Two lines below mark the span: the one containing "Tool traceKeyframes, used" and the one containing "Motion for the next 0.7". Set down both, plus every line between, exactly as they stand, and nothing else.

*** Opening of TASK DATA ***

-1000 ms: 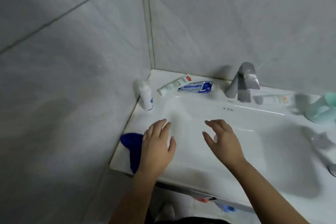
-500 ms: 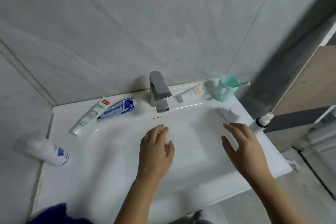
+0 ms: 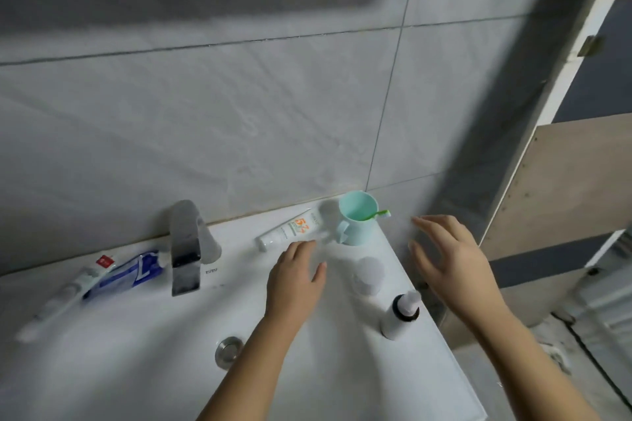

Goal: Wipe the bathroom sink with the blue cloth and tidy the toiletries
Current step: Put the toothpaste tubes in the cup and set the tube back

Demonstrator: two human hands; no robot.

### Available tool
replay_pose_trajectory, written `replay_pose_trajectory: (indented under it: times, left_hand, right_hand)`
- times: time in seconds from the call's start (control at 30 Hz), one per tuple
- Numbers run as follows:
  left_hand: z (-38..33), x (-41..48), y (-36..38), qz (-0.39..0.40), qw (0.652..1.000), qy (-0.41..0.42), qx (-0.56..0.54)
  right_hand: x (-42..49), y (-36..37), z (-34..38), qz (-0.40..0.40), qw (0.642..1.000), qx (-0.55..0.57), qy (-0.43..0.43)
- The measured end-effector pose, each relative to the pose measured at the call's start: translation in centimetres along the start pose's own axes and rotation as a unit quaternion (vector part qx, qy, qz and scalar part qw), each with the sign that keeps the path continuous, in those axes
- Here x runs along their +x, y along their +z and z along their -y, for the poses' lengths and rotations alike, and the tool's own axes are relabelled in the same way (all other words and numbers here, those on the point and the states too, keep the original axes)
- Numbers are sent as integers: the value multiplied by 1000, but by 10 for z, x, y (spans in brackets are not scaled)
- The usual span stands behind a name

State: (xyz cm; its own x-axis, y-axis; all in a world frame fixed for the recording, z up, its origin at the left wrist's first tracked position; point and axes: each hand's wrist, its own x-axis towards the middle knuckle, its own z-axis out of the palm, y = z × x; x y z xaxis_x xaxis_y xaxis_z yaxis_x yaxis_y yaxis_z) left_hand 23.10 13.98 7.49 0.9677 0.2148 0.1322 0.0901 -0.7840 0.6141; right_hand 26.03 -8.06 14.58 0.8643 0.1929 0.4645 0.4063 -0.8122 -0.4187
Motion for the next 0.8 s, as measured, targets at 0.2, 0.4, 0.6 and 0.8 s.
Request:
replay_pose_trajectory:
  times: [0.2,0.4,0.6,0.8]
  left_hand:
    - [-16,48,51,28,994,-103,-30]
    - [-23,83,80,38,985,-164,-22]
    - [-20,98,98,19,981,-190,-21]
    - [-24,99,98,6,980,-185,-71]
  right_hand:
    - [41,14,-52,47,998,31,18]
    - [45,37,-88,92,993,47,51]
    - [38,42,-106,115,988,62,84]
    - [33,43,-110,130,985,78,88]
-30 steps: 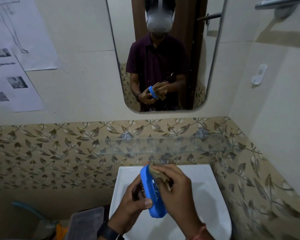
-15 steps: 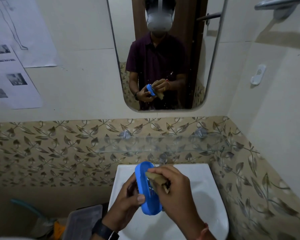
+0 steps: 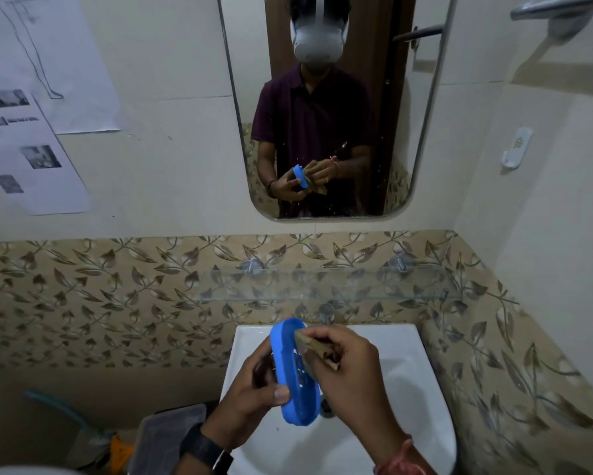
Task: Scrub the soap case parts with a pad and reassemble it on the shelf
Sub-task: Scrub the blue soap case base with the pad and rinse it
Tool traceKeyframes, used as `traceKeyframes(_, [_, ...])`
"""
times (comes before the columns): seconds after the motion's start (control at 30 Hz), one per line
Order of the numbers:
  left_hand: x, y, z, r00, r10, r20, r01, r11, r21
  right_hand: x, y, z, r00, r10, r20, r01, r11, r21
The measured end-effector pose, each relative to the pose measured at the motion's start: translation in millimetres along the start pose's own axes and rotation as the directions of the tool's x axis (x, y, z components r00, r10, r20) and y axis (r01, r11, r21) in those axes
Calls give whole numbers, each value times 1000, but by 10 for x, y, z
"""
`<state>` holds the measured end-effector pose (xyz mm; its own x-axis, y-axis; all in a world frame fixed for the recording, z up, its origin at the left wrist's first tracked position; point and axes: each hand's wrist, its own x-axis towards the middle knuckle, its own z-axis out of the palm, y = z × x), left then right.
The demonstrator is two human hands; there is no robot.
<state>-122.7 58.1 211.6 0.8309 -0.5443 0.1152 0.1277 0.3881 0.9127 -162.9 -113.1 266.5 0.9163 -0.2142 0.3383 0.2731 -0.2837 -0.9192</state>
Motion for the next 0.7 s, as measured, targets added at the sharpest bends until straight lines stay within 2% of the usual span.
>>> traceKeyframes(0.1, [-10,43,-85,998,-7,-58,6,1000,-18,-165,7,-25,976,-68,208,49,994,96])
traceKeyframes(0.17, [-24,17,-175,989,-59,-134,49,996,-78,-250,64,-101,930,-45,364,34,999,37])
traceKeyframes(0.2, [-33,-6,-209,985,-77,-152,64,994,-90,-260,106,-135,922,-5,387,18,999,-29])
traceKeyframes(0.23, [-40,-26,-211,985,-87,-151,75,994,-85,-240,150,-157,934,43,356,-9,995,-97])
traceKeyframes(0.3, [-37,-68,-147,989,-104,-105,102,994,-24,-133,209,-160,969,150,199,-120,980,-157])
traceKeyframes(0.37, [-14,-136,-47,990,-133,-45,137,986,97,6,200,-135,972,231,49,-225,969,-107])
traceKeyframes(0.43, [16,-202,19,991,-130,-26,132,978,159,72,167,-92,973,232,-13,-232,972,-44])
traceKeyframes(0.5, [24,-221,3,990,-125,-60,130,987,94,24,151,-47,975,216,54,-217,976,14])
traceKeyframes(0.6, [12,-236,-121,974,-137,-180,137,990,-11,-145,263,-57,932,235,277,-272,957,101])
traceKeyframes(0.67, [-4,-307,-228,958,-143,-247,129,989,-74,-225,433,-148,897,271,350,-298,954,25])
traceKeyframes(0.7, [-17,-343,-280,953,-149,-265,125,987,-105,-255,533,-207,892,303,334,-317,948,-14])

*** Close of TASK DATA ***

TASK SOLUTION
Tool traceKeyframes, used as `traceKeyframes(_, [_, ...])`
"""
times (comes before the columns): seconds after the motion's start (control at 30 Hz), one per line
Order of the numbers:
  left_hand: x, y, z, r00, r10, r20, r01, r11, r21
  right_hand: x, y, z, r00, r10, r20, r01, r11, r21
The measured end-effector pose, each relative to the pose measured at the motion's start: translation in millimetres along the start pose's own axes and rotation as the directions of the tool's x axis (x, y, z components r00, r10, r20) and y axis (r01, r11, r21) in those axes
Calls give whole numbers, each value times 1000, but by 10 for x, y, z
"""
`<state>` holds the measured end-effector pose (xyz mm; its own x-axis, y-axis; all in a world frame fixed for the recording, z up, its origin at the left wrist's first tracked position; point and axes: each hand's wrist, its own x-axis towards the middle knuckle, its own z-axis out of the palm, y = z × x), left then right.
The demonstrator is two human hands; there is no robot.
<state>-122.7 58.1 211.6 0.8309 -0.5443 0.1152 0.1277 0.3881 0.9127 -162.9 -113.1 266.5 0.9163 -0.2142 0.3383 0.2731 -0.2837 -0.9192</state>
Motion for the next 0.7 s, as measured, targets added at the sharpest bends until straight lines stay within 2% of the usual span.

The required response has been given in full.